● **Your assignment**
Looking at the records below, count how many lines contain the string "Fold". Give that number alone.

*** Records shown

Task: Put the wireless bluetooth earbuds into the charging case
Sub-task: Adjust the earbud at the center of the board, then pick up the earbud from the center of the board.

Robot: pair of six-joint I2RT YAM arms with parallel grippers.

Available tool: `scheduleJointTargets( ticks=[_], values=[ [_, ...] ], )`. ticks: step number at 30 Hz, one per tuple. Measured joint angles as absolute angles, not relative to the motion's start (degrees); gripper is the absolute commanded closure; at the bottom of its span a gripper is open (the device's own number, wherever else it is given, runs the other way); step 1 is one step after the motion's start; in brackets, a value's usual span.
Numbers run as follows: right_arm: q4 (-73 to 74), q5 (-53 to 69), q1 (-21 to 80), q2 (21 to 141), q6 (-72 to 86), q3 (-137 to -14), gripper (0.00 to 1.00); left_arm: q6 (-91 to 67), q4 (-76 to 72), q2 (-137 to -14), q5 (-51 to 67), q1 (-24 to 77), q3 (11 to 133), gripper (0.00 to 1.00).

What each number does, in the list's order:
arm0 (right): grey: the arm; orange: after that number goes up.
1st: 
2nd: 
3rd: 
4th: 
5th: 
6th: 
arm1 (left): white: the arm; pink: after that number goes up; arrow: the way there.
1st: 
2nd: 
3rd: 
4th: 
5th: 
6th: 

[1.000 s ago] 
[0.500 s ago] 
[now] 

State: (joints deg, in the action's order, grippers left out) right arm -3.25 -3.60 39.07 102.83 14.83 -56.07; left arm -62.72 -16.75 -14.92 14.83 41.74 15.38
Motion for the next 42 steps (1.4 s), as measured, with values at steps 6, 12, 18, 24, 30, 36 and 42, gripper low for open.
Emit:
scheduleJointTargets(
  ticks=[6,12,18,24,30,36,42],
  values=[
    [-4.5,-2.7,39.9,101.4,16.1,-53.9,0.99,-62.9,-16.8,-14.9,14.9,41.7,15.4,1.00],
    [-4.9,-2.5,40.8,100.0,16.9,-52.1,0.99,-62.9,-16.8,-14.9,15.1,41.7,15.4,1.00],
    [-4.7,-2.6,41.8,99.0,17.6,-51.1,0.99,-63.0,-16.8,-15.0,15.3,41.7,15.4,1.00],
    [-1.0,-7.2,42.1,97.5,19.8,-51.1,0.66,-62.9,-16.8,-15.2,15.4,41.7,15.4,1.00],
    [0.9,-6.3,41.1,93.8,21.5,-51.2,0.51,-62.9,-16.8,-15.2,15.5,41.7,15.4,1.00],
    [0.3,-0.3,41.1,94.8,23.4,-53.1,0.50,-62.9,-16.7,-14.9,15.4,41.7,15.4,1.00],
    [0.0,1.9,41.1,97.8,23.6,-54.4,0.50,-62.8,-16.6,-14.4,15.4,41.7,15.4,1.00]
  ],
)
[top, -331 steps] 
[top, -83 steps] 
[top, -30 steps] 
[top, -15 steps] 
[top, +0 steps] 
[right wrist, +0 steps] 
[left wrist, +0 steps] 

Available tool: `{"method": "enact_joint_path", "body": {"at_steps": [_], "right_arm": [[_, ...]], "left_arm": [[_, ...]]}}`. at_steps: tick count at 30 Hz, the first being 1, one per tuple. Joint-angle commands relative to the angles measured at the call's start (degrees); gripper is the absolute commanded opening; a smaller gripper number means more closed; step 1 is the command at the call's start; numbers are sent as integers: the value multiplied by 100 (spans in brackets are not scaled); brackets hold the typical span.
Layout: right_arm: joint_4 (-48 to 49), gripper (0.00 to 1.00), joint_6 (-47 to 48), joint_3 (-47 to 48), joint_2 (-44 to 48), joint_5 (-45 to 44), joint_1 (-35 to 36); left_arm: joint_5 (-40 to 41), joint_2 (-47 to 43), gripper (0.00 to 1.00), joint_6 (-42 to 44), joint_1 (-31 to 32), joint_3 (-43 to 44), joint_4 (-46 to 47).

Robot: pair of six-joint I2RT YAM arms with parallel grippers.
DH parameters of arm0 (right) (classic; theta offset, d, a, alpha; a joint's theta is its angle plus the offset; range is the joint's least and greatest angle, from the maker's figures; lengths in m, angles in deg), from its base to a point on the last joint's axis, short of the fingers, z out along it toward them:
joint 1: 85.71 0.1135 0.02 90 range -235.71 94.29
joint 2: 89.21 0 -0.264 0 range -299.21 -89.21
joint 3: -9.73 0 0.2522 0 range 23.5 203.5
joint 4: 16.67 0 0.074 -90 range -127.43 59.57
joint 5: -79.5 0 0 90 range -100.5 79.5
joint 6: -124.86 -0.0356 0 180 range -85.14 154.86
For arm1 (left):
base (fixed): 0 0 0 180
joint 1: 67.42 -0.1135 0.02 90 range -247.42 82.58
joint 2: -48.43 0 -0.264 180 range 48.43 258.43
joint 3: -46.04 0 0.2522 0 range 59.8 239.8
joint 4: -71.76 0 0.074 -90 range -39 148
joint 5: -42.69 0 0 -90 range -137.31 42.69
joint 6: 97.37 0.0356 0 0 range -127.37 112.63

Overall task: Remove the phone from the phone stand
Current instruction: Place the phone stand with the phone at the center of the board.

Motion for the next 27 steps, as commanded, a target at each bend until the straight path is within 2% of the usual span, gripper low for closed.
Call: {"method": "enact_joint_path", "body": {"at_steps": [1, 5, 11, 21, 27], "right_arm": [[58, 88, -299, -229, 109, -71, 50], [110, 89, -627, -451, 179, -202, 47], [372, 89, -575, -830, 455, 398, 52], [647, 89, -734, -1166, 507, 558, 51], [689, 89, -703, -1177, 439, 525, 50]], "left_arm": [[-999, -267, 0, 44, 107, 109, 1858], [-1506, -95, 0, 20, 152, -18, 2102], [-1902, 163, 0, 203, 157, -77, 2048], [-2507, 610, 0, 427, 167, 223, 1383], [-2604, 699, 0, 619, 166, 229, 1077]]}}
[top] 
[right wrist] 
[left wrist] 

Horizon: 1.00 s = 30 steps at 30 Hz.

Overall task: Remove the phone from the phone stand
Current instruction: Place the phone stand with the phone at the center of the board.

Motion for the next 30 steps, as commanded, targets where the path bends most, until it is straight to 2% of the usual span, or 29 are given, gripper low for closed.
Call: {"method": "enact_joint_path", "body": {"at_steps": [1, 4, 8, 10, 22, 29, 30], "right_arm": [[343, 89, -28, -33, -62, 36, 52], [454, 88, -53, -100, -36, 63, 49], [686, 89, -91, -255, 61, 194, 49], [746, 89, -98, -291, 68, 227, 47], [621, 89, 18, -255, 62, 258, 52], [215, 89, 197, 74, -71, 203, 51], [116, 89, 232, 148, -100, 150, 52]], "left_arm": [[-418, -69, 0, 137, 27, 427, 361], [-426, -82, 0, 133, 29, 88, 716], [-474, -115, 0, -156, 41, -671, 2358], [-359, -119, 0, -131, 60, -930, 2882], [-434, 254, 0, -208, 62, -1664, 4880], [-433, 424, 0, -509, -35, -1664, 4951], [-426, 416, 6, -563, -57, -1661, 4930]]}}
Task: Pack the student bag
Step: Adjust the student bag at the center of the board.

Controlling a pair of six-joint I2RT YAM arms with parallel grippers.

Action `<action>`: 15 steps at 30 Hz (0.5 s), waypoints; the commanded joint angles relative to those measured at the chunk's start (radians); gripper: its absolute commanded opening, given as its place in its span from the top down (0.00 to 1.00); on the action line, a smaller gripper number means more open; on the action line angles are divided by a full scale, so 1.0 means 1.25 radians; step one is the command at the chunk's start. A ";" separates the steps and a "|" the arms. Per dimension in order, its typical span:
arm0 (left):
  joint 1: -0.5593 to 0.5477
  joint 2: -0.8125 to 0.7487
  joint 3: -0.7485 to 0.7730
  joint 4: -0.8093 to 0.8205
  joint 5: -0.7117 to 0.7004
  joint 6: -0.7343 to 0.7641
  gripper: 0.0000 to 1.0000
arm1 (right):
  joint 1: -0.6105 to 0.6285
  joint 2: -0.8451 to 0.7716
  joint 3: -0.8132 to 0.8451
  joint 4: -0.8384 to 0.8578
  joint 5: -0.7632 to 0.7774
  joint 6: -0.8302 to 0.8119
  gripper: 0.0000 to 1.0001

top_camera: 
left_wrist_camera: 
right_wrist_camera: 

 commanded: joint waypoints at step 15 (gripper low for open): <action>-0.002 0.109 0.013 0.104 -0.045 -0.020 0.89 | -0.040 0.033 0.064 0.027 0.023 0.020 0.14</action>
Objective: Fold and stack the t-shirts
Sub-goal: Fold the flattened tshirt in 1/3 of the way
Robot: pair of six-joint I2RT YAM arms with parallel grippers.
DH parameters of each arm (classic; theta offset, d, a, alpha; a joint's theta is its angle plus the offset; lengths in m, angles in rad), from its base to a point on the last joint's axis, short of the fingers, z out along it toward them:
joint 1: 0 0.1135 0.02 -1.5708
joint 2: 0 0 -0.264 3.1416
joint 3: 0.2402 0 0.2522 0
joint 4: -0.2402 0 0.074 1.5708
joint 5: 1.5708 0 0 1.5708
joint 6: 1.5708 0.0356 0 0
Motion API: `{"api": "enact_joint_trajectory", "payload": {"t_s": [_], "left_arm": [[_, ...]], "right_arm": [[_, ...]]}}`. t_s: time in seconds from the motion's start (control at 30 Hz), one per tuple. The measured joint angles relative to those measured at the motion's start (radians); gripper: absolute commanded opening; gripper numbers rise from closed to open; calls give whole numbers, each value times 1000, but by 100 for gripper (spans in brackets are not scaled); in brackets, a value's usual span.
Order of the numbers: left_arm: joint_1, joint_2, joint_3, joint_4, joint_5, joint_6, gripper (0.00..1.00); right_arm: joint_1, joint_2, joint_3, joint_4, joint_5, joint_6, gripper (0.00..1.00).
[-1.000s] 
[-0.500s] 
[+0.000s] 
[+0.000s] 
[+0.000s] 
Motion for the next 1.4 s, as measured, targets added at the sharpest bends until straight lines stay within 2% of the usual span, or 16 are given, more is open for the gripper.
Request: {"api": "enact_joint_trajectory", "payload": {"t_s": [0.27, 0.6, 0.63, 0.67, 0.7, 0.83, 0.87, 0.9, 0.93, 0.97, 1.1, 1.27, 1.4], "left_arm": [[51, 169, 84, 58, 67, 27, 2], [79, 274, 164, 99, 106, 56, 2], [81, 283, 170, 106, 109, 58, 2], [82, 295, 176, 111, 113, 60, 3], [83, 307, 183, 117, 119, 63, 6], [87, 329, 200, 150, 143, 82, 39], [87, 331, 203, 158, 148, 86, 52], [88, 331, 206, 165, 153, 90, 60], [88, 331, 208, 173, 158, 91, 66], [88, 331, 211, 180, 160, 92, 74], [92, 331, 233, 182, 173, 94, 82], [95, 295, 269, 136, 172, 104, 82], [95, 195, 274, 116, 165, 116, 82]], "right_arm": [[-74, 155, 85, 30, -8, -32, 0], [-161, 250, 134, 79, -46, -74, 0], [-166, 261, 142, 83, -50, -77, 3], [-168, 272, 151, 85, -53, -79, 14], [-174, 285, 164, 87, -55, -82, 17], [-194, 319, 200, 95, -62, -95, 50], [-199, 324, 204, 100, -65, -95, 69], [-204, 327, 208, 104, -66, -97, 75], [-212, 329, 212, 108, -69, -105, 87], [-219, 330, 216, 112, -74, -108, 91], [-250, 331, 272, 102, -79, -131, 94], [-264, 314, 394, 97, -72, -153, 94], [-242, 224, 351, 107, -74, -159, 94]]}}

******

● **Final answer**
2